The Guidelines should explicitly prohibit the notation
"24:00" to represent midnight in the value of value=.
(This notation *is* premitted by ISO 8601, one of the
few indications that it was written by committee :-)

We can imagine two different uses of the value=
attribute of <date> (or <time>, I suppose):
1. regularize the content of <date> into a format which
can easily be searched, preferably one that can easily
be parsed and searched
2. normalize the content of <date> to a date along an
agreed upon timeline (aka calander system)
It might make sense, then, to separate these into two
separate attributes, as one may reasonably want
different values for these purposes. For example, one
might like to regularize the *format* of the Julian
dates in early modern printing, but may well rather not
be bothered trying to figure out what the Gregorian or
proleptic Gregorian (i.e., normalized) value would be.
| <docDate norm="1548-04-07"
reg="1548-03-28">The.xxviii.day | of <name>Marche</name>
| <lb/>the yere of our lorde.
| <lb/>M.D.XLVIII.</docDate>

Discussion

  • David Sewell
    David Sewell
    2004-10-27

    Logged In: YES
    user_id=35379

    Syd,

    I'm jumping into this discussion without having spent a lot
    of time on P5 yet (and please forgive any gaffes in
    technical description), but what I think I might be inclined
    to propose is a way of dealing with dating issues by adding
    a couple of attributes to tei.datable (and/or to the <date>
    element). I'd like to lay out the issues and then share one
    preliminary solution I've come up with.

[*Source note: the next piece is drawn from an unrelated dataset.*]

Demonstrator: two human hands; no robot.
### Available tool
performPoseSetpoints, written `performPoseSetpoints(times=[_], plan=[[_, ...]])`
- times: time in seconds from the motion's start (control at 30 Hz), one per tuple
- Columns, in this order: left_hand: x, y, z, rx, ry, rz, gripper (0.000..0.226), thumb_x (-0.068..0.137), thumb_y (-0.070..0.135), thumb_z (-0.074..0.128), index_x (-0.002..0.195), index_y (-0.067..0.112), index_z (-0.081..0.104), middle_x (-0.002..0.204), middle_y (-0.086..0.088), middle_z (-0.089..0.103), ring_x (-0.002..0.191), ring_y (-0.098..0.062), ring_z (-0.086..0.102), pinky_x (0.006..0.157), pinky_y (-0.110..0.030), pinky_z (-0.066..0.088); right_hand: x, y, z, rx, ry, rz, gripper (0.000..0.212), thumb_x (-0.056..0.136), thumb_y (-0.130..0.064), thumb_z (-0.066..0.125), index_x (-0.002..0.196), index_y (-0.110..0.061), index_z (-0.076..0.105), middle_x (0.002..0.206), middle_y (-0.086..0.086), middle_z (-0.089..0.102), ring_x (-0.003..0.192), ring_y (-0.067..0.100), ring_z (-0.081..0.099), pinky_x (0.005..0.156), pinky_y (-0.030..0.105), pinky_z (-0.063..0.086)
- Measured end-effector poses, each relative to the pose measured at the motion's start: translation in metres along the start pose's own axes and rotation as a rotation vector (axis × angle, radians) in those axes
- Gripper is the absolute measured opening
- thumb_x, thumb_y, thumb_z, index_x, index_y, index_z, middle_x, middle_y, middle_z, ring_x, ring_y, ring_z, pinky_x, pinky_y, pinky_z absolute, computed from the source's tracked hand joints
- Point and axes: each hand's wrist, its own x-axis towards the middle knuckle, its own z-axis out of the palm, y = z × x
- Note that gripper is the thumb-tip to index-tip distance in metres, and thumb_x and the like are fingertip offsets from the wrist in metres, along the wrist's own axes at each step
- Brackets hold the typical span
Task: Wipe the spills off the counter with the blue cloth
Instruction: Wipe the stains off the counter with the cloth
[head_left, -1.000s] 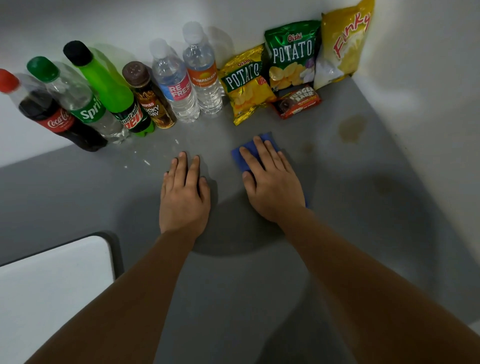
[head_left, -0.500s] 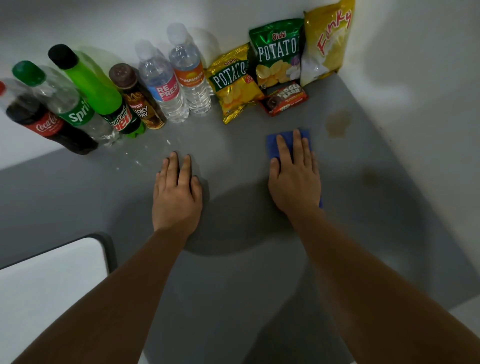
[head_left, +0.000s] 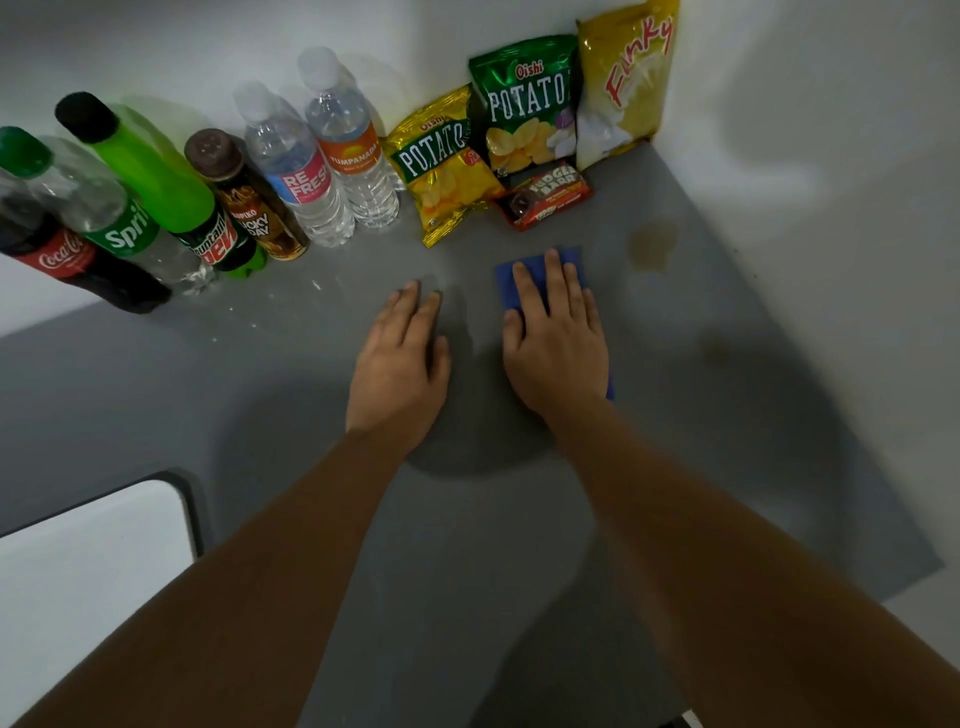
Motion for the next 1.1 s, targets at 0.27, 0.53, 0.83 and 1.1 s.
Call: performPoseSetpoints(times=[0.27,0.53,0.83,1.1], plan=[[0.006,0.034,0.034,-0.01,-0.073,-0.003,0.052,0.106,0.028,0.041,0.155,0.014,0.036,0.167,-0.008,0.023,0.156,-0.025,0.014,0.127,-0.039,0.015,0.006,0.051,-0.011,-0.013,0.057,0.17,0.058,0.106,-0.044,0.027,0.161,-0.029,0.018,0.17,0.004,0.002,0.157,0.022,0.002,0.127,0.039,0.004],[0.004,0.033,0.037,0.024,-0.053,0.014,0.051,0.106,0.028,0.04,0.154,0.011,0.037,0.166,-0.012,0.025,0.155,-0.027,0.016,0.127,-0.042,0.016,-0.055,0.02,0.011,-0.036,0.093,0.209,0.06,0.105,-0.044,0.018,0.162,-0.026,0.011,0.17,0.007,0.0,0.157,0.024,-0.001,0.126,0.041,0.003],[0.004,0.033,0.038,0.043,-0.034,0.017,0.05,0.106,0.026,0.043,0.153,0.01,0.039,0.165,-0.012,0.027,0.155,-0.027,0.018,0.126,-0.042,0.017,0.023,0.043,-0.004,-0.021,0.065,0.166,0.059,0.105,-0.042,0.021,0.162,-0.026,0.012,0.17,0.008,0.001,0.156,0.026,-0.001,0.125,0.04,0.0],[0.005,0.034,0.037,0.042,-0.026,0.011,0.05,0.106,0.024,0.045,0.153,0.01,0.041,0.165,-0.012,0.028,0.155,-0.027,0.02,0.127,-0.042,0.017,0.05,0.068,-0.022,0.007,0.098,0.357,0.059,0.106,-0.039,0.023,0.162,-0.024,0.011,0.17,0.009,-0.002,0.156,0.026,-0.004,0.126,0.041,0.001]])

    My group is going to be dealing with a growing body of
    TEI-encoded documentary editions and digitizations of
    documentary editions. One desideratum in the long run is
    going to be detailed searching and indexing based on
    arbitrary date specifications. For example, a reader may
    enter a search to return all documents in the collection
    that were or may have been written on 16 June 1775.

    Now the dating of documents lacking unique precise dates is
    a very complex matter when you're planning for machine
    processing. (See a TEI-L post from a couple years ago for
    more on this:
    http://listserv.brown.edu/archives/cgi-bin/wa?A2=ind0207&L=tei-l&P=R1420
    ). A letter may bear a dateline of simply "Tuesday";
    internal and/or external evidence may indicate that it must
    have been written sometime from September 1835 through March
    1836. It's not going to do just to code this with <origin
    notBefore="1835-09-01" notAfter="1836-03-31"> because that
    doesn't provide enough constraining information so that an
    automated search would return this document as a possibility
    for 2 February 1836 but not 3 February 1836.

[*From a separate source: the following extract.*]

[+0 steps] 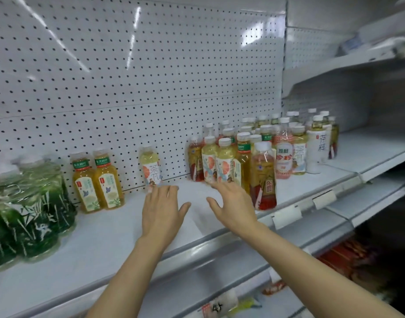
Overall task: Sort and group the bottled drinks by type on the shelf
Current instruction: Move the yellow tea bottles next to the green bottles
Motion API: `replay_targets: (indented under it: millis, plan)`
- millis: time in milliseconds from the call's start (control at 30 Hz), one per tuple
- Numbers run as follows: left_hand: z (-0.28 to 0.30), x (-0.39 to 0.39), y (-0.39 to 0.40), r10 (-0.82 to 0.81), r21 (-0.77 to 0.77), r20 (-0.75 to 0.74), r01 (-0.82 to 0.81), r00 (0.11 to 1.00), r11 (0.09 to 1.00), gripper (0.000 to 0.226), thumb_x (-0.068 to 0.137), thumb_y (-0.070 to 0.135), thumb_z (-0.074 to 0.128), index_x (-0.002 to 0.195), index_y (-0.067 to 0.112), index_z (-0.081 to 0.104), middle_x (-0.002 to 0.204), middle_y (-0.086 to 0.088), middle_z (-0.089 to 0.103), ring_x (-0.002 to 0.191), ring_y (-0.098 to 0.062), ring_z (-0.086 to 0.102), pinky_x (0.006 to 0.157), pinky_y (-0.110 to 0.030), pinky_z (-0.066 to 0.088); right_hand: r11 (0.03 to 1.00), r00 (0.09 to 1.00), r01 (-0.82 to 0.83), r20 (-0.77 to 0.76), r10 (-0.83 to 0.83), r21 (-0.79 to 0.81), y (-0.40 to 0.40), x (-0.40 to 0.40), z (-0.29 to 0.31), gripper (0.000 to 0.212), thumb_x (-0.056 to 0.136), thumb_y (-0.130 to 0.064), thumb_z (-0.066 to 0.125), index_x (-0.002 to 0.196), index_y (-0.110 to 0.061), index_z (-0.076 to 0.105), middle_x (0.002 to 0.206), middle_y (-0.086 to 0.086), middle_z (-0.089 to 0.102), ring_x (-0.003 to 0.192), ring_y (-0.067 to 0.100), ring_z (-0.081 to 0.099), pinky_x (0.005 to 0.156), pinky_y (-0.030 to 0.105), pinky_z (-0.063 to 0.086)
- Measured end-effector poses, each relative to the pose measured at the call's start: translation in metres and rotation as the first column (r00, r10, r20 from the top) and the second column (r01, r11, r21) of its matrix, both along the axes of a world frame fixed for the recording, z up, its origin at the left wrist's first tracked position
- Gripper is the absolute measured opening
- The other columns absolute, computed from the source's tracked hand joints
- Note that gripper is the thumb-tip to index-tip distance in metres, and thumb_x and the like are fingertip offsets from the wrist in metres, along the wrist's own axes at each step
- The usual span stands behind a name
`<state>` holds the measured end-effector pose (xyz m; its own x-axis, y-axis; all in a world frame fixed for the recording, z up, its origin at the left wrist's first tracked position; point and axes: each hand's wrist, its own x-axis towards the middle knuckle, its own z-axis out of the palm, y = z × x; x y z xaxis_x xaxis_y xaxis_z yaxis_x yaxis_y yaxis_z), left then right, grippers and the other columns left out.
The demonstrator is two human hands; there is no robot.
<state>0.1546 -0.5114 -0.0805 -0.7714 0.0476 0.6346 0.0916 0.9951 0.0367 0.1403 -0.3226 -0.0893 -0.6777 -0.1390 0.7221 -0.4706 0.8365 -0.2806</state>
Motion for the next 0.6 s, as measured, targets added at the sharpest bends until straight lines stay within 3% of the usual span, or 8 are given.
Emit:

    I haven't slogged through ISO 8601 enough to know whether it
    provides a robust enough syntax to handle all these cases,
    but I do know that its syntax for recurring time-intervals
    is rebarbative. My own first pass at a solution is a
    "constraints" attribute that would constrain a date range by
    allowing as valid dates only those meeting the criteria. A
    @constraints value would be something like an XHTML @style
    value, consisting of a series of subvalues delimited by
    semicolons. For example, to indicate a Tuesday in March or
    April 1835:

    <origin notBefore="1835-03-01" notAfter="1835-04-30"
    constraint="m: 3-4; dw: 2">

    where "m" is a numeric month, month range, or
    comma-separated list of discrete months, and "dw" is day of
    the week. "dm" could be used for day of the month. There are
    also special cases where one knows, usually based on
    external evidence, that a document must have been written
    during one of several discrete ranges. For example, a letter
    by William James is datelined Chicago, and we know from
    biographical evidence that he was there in the spring of
    1882 and fall of 1883 [I'm making this up]; a constraint
    could be represented like so:

    <orig notBefore="1882-03-15" notAfter="1883-10-18"
    constraint="ranges: 1882-03-15/1882-04-20,
    1883-09-07/1883-10-18">

    Automatic processing can then fairly easily establish the
    first and last possible date and all possible dates in between.

    That's about enough to handle search requirements, I think.
    Although it would be redundant with the "ranges" constraint,
    one could also add for convenience a "dates" constraint
    whose value would be a list of one or more unique dates.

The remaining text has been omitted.